- EXERCISE GOAL: Could you print exactly the lines of the listing below, starting at the line that has "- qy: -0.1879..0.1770" and ending at the line that has "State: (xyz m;", and only those lines?

DATA TO PROCESS Block Start

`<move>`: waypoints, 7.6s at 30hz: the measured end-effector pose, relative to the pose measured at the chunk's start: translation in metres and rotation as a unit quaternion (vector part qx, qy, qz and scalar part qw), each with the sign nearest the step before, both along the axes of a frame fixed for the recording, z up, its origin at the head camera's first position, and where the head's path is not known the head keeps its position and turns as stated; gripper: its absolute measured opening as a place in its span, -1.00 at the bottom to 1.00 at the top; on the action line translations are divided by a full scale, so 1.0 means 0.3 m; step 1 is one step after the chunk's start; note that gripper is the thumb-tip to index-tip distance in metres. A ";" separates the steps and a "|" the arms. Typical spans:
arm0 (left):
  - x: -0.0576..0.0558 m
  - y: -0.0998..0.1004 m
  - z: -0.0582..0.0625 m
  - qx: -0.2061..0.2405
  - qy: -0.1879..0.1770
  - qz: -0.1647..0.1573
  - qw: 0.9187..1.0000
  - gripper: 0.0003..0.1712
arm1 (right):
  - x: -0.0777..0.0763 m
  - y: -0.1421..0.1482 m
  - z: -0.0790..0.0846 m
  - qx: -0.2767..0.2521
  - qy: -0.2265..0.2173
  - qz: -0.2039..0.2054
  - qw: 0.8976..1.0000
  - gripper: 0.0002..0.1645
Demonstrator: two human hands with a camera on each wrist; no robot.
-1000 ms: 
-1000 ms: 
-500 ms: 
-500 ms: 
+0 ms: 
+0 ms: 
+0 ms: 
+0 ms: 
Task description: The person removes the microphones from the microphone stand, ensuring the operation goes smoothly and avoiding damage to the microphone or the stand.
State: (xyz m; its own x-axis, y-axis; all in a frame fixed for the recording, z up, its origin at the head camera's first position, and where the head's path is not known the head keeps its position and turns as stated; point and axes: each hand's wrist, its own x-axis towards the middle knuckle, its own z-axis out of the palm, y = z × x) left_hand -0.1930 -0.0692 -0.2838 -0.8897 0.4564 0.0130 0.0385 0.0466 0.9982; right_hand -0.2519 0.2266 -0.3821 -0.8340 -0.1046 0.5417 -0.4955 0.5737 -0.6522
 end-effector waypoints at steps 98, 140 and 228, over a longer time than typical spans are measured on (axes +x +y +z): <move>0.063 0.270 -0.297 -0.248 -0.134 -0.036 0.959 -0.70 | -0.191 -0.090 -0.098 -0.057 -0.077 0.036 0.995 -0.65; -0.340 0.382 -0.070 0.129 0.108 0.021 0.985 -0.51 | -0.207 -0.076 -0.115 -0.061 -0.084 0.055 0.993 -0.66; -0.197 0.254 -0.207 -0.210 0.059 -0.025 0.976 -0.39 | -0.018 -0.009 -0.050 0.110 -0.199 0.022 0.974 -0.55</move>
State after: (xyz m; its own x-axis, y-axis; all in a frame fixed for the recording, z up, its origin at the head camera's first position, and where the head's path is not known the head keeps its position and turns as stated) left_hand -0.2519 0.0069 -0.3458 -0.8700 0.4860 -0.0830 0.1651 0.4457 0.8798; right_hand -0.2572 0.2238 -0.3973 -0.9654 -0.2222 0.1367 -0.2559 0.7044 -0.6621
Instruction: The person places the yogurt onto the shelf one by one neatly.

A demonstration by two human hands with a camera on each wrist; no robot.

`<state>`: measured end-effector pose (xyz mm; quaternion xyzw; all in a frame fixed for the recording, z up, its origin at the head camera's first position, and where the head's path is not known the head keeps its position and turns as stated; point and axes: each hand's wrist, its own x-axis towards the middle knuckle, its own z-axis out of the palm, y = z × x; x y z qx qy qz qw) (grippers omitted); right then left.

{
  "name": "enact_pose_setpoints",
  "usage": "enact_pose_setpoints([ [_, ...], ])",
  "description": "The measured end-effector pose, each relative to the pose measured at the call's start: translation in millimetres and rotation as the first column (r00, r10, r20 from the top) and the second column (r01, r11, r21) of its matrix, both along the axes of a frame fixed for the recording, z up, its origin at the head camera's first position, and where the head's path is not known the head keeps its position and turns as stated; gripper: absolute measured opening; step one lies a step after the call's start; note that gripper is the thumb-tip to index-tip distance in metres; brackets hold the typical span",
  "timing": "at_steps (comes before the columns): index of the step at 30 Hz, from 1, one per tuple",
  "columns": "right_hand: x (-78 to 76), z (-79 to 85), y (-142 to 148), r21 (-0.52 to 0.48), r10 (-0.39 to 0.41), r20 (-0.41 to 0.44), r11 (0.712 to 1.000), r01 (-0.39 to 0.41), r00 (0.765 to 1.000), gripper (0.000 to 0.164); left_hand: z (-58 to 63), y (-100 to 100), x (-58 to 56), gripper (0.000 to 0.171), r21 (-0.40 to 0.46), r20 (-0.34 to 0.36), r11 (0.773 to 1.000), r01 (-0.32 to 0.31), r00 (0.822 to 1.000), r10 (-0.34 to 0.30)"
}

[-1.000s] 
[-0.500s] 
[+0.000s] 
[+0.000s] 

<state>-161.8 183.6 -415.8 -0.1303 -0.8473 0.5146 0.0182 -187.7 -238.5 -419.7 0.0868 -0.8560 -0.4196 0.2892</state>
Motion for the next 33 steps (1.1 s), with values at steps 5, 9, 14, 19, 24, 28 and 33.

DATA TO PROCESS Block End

- ANSWER:
  - qy: -0.1879..0.1770
  - qz: -0.1647..0.1573
  - qw: 0.9187..1.0000
  - gripper: 0.0003..0.1712
arm1 (right):
  - x: -0.0777..0.0763 m
  - y: -0.1421..0.1482 m
  - z: -0.0790..0.0846 m
  - qx: -0.2767..0.2521
  - qy: -0.2265..0.2173
  - qz: -0.2039..0.2054
  - qw: 0.8976..1.0000
  - gripper: 0.0002..0.1645
Demonstrator: two human hands with a camera on each wrist; no robot.
-1000 ms: 
-1000 ms: 
-500 ms: 
-500 ms: 
+0 ms: 
+0 ms: 
+0 ms: 
+0 ms: 
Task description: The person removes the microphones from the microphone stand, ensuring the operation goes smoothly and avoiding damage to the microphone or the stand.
State: (xyz m; its own x-axis, y-axis; all in a frame fixed for the recording, z up, its origin at the head camera's first position, and where the head's path is not known the head keeps its position and turns as stated; point and axes: each hand's wrist, its own x-axis towards the middle knuckle, its own z-axis out of the palm, y = z × x) left_hand -0.1930 -0.0692 -0.2838 -0.8897 0.4564 0.0130 0.0385 0.0466 0.9982; right_hand -0.2519 0.2266 -0.3821 -0.8340 -0.1046 0.5417 -0.4955 0.5737 -0.6522

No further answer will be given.